■ Task:
The whole listing that follows, pictures excepted, should be printed again exactly as given.

■ Exercise data:
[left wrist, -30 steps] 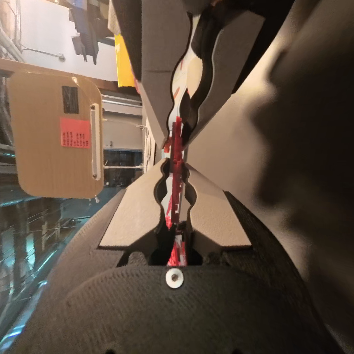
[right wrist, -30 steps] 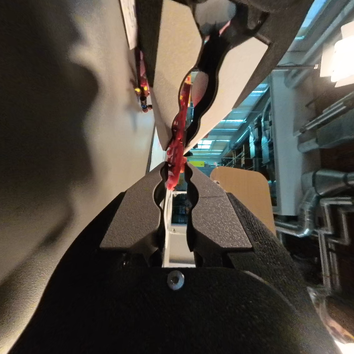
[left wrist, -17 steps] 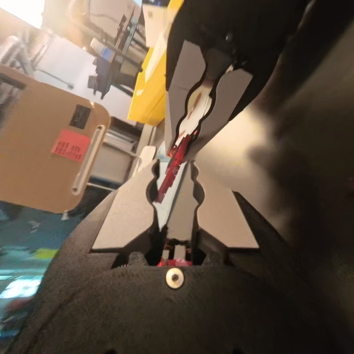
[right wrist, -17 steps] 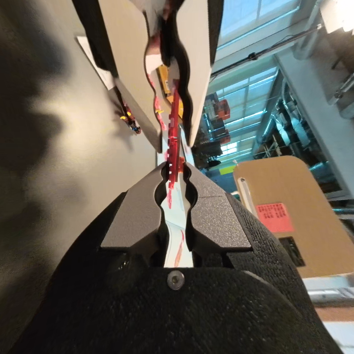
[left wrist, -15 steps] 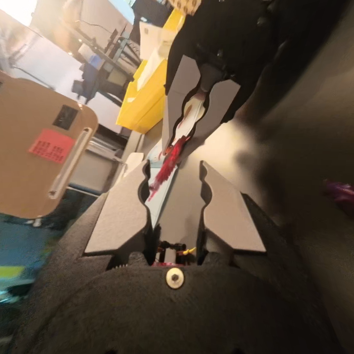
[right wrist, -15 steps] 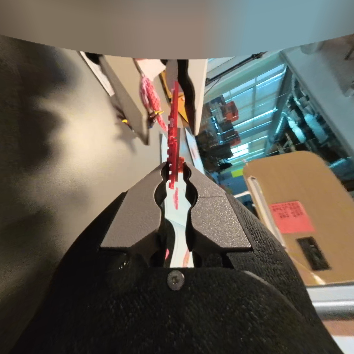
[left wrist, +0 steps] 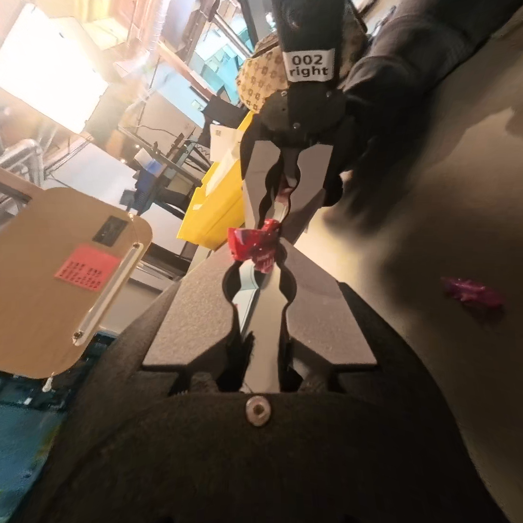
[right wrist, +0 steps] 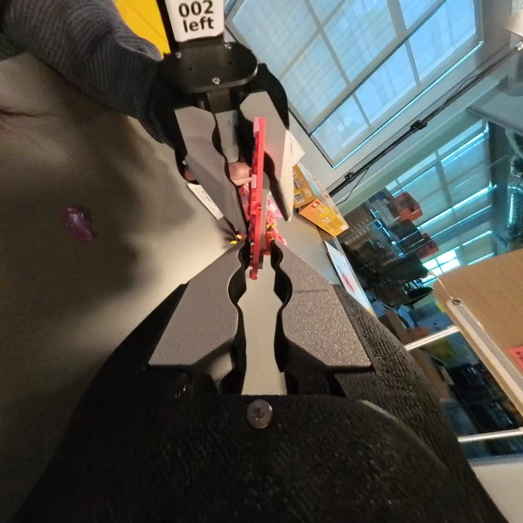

■ Answer area:
[left wrist, -30 steps] 
[right wrist, -30 steps] 
[left wrist, -17 steps] 
[right wrist, -17 steps] 
[left wrist, -15 steps] 
[right wrist, -15 steps] 
[left wrist, +0 steps] 
[right wrist, +0 steps] 

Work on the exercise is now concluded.